The heart (so to speak) of O’Toole’s article is not written by O’Toole but by an anonymous woman who survived an abortion. We’re told that “Maria” survived an attempted abortion inside a country that prohibits most abortions, is now a scientist, and supports abortion-on-demand.

“Maria” writes that she learned about the circumstances of her birth after her mother told her at age 14 or 15, “I should have aborted you – and I did!” She then proceeded to explain the pills she took failed to abort her daughter.

“It p--sed me off,” Maria confessed.

But like a lot of abuse victims, she appears to have internalized the criticism.

With an abundance of low self-esteem, and aware of the corner into which she is painted, she wrote:

Am I glad that she didn’t succeed? I don’t really care. I am glad I am alive, but not necessarily because I am glad my mother didn’t do it. I shouldn’t have a say in it. It’s her body. It’s her choice.

“It would have been much better for my mum’s mental and physical health if she had had the abortion,” she wrote. That’s a sad self-assessment, since we know from her article that her mother did not experience “a serious physical situation” during the pregnancy.

“Maria” holds forth:

It was never an idea for me that women shouldn’t be given the right to abort because their kids could grow up, get an education, get a good life, all that.

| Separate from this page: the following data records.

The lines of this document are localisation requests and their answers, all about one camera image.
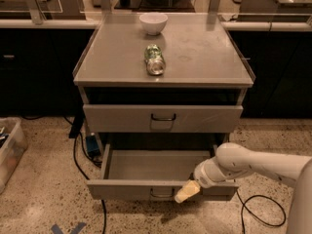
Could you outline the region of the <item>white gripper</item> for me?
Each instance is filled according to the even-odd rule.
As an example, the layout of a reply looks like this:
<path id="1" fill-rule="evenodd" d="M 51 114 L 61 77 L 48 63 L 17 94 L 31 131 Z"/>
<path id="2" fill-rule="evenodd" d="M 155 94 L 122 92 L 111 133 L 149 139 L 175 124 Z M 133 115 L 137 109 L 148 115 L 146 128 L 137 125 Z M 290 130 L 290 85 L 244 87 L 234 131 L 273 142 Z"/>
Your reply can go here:
<path id="1" fill-rule="evenodd" d="M 200 192 L 200 186 L 210 188 L 224 181 L 224 175 L 216 161 L 216 158 L 201 162 L 194 170 L 194 179 L 187 180 L 175 195 L 175 201 L 182 203 L 188 198 Z"/>

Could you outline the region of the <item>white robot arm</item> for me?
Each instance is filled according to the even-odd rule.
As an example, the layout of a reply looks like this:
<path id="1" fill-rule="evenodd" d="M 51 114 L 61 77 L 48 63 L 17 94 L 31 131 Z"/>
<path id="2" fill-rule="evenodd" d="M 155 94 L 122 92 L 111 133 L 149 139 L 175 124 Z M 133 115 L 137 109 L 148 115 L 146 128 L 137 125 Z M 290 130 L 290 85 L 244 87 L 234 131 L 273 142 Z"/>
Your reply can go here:
<path id="1" fill-rule="evenodd" d="M 182 203 L 201 188 L 257 173 L 293 188 L 286 234 L 312 234 L 312 157 L 251 151 L 233 142 L 220 145 L 201 162 L 175 195 Z"/>

When it comes to anti-abortion laws, if it’s not religious or it’s not political, it’s always very sentimental: it makes your eyes teary, but it doesn’t solve many women’s problems.

Actually, for me becoming prolife was entirely scientific. I invite our scientist to follow suit, perhaps breaking ground by disproving the scientific consensus that life begins at conception.

In the meantime, you can read her whole article here.

But don’t stop there, or you might want to end your own life.

When you’re done, be sure to read this story from Rebecca Kiessling about how her mother tried to abort her, twice. As you read, contrast Maria’s indifference to life with the sheer joy expressed by Kiessling, who makes it a habit to tell people, “Happy birthday – I'm so glad you were born!”

How can you bring joy into others’ lives when your ideology keeps you from celebrating your own?